## Work task
When the line containing "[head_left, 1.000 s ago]" is found in the data below, copy it and each line after it through the line containing "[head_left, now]", exactly and with no others.

-------- Data listing --------

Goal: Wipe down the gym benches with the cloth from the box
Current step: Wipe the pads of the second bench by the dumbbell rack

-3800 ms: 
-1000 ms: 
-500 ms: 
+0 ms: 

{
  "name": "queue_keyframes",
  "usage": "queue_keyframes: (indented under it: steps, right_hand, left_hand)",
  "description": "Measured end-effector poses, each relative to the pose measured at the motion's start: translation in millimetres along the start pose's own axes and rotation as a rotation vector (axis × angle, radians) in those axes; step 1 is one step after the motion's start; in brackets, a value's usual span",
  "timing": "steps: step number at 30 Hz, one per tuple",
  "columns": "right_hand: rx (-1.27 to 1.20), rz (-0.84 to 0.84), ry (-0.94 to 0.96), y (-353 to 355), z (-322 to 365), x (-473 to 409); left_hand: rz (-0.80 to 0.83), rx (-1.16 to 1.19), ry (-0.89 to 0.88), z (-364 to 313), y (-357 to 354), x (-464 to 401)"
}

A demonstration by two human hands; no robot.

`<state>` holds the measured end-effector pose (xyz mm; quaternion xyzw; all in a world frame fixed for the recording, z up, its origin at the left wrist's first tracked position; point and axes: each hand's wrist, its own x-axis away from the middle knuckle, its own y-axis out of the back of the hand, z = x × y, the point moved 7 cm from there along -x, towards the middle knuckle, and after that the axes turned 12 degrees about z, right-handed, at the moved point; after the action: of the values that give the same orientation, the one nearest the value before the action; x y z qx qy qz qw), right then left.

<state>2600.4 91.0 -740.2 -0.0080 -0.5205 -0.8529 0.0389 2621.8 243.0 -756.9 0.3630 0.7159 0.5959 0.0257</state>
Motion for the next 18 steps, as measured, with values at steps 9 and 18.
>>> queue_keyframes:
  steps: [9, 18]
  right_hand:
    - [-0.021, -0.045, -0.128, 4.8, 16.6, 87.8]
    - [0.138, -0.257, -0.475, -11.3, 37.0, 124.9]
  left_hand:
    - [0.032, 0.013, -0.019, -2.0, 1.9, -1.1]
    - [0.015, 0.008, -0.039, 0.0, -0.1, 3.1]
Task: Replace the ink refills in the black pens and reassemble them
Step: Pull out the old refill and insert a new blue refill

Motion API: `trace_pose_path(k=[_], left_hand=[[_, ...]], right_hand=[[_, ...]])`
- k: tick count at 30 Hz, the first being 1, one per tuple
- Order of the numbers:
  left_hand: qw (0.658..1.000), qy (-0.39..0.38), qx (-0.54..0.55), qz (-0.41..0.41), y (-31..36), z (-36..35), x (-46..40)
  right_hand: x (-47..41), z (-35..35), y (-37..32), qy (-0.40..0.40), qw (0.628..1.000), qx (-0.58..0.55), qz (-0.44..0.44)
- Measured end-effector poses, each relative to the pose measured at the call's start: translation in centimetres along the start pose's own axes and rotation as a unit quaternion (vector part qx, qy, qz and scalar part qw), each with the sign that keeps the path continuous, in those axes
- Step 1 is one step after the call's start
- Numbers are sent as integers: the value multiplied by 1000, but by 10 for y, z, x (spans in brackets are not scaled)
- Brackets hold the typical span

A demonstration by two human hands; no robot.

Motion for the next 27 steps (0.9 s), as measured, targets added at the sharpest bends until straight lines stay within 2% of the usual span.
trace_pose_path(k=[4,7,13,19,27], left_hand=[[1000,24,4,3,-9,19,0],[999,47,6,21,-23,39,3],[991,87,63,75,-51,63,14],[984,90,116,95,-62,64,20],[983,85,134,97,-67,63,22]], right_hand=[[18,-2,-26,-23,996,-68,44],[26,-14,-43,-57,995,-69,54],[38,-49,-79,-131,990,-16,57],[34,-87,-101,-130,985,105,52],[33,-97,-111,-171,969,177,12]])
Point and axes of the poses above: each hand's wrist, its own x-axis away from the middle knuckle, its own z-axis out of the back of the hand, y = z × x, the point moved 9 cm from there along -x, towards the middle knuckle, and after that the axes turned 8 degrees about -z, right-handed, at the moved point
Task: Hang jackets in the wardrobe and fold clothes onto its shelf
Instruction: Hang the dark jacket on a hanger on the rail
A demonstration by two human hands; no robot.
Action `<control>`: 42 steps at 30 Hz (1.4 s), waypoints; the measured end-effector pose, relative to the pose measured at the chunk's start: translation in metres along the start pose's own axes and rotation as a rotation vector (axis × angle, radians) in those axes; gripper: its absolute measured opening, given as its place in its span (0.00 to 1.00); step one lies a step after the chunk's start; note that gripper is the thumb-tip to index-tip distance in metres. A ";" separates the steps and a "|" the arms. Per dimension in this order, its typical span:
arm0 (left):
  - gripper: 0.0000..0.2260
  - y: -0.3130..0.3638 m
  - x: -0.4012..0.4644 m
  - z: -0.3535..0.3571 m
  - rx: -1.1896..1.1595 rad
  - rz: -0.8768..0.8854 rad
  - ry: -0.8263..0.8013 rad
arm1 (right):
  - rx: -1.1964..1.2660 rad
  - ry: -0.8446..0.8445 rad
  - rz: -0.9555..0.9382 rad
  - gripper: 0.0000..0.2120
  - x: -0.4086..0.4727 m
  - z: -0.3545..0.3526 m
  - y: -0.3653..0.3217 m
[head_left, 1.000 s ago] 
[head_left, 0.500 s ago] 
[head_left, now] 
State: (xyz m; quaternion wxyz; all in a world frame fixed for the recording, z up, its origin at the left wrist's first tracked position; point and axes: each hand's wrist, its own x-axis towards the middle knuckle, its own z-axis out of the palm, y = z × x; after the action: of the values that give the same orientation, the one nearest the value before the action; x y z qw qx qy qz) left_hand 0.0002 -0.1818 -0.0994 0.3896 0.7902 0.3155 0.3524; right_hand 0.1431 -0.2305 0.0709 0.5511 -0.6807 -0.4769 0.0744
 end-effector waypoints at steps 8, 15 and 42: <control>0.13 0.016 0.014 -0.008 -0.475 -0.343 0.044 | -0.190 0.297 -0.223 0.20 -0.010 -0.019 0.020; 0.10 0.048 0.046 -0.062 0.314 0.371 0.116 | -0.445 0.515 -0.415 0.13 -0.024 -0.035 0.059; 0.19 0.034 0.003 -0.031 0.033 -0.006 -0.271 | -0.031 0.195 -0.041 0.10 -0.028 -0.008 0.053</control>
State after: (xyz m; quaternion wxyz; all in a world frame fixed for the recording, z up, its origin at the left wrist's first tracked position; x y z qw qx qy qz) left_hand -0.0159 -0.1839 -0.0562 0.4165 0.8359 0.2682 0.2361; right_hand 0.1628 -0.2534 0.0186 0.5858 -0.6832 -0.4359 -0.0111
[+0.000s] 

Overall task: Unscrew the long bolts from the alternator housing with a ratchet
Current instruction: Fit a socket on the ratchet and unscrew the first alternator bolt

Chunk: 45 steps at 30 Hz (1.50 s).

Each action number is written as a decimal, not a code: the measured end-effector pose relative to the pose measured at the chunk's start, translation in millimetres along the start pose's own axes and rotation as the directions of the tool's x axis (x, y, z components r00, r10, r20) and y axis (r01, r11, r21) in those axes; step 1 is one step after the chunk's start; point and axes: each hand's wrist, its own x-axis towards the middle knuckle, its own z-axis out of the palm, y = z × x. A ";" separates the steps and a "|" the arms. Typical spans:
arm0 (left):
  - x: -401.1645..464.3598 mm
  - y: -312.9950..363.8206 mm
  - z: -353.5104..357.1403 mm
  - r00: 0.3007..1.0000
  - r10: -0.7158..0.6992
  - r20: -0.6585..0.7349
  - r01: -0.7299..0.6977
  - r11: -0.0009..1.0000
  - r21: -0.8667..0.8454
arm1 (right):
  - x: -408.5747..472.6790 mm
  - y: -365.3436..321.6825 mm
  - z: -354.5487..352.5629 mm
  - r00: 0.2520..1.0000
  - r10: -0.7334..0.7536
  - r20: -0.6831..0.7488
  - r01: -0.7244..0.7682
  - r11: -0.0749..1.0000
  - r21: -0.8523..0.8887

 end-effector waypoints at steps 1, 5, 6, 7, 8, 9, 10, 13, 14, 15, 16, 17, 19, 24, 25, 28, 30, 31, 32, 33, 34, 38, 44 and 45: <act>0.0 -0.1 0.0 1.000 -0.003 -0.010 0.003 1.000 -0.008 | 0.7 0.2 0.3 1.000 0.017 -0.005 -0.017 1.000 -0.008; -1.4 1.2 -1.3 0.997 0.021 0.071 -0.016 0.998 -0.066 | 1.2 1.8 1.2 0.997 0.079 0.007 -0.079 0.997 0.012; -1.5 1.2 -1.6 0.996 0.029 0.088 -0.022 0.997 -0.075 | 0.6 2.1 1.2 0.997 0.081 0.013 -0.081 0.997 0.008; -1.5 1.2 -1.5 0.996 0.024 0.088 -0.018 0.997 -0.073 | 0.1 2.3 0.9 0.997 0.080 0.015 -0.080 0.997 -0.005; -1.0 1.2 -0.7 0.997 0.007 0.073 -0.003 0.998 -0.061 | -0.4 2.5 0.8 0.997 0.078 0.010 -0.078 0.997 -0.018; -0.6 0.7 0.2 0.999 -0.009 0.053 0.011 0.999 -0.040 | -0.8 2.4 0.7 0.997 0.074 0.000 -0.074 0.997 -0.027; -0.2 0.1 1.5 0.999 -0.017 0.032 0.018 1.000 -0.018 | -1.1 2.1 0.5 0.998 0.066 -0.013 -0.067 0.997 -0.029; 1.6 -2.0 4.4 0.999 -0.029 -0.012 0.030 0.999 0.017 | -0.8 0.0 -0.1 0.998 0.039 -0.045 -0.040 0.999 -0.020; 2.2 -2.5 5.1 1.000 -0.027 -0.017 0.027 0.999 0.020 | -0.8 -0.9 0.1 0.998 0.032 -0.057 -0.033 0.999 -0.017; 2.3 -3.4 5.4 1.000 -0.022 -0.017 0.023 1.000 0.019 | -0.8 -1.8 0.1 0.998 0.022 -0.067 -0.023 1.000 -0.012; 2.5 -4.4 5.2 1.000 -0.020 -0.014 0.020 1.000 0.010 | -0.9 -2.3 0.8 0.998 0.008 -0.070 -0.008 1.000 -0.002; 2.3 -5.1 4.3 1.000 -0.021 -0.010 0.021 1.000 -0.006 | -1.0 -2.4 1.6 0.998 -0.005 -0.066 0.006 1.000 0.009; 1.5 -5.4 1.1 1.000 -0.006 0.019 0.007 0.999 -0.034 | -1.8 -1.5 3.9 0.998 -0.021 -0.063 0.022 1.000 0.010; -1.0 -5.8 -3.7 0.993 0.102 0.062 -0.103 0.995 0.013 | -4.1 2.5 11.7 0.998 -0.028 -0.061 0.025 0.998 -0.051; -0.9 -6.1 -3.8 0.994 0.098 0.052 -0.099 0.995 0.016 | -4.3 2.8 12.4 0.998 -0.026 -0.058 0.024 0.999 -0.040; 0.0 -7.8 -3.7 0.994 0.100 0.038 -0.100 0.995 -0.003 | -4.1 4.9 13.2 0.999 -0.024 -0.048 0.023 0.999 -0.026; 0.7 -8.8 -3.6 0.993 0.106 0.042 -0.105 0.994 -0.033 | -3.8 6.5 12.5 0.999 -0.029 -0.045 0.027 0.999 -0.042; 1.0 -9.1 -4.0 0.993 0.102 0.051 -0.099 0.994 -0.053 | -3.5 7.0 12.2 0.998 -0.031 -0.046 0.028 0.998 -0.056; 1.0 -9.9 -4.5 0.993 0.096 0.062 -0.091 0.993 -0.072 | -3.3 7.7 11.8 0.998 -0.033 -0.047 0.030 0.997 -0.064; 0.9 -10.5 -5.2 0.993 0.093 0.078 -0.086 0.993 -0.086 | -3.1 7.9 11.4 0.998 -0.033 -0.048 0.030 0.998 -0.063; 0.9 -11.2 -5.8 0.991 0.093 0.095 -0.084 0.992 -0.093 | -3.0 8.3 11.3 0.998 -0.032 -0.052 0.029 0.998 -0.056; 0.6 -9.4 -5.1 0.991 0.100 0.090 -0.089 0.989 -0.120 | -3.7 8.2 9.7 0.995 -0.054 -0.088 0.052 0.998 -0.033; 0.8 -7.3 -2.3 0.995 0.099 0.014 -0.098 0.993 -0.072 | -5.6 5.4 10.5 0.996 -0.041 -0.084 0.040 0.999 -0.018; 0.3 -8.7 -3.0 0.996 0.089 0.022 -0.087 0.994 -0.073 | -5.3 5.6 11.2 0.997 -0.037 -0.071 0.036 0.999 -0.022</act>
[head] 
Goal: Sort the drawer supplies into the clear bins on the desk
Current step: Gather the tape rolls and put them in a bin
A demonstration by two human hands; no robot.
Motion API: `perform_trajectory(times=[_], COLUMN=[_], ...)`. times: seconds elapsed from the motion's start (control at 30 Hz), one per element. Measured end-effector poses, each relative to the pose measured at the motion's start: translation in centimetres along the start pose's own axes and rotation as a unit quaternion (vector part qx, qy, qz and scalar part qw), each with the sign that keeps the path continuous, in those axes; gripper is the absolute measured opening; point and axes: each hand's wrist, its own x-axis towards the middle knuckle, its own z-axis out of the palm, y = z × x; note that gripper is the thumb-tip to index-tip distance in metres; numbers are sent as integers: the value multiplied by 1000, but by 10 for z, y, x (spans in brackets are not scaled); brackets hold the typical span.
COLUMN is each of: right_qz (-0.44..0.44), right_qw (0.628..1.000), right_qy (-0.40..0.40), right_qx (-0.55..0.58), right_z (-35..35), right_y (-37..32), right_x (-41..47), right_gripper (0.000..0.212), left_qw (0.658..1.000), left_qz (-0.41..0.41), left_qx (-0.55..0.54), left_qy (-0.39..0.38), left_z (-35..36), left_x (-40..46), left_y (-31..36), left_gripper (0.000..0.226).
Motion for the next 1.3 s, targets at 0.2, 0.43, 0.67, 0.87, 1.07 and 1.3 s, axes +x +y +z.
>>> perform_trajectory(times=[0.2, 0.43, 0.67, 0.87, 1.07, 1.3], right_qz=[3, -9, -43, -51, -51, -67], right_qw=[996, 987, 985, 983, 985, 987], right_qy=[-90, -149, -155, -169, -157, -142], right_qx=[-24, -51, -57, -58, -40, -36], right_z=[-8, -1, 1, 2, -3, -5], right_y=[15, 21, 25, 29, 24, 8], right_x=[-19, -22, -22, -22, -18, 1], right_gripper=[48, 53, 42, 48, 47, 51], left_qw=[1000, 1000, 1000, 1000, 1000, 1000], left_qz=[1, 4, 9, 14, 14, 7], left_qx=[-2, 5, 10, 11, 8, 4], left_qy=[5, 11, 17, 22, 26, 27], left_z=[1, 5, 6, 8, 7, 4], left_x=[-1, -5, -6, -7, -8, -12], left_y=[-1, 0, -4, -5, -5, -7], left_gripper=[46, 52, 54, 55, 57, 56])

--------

## Finished task
[head_left, 1.000 s ago] 
[head_left, 0.500 s ago] 
[head_left, now] 

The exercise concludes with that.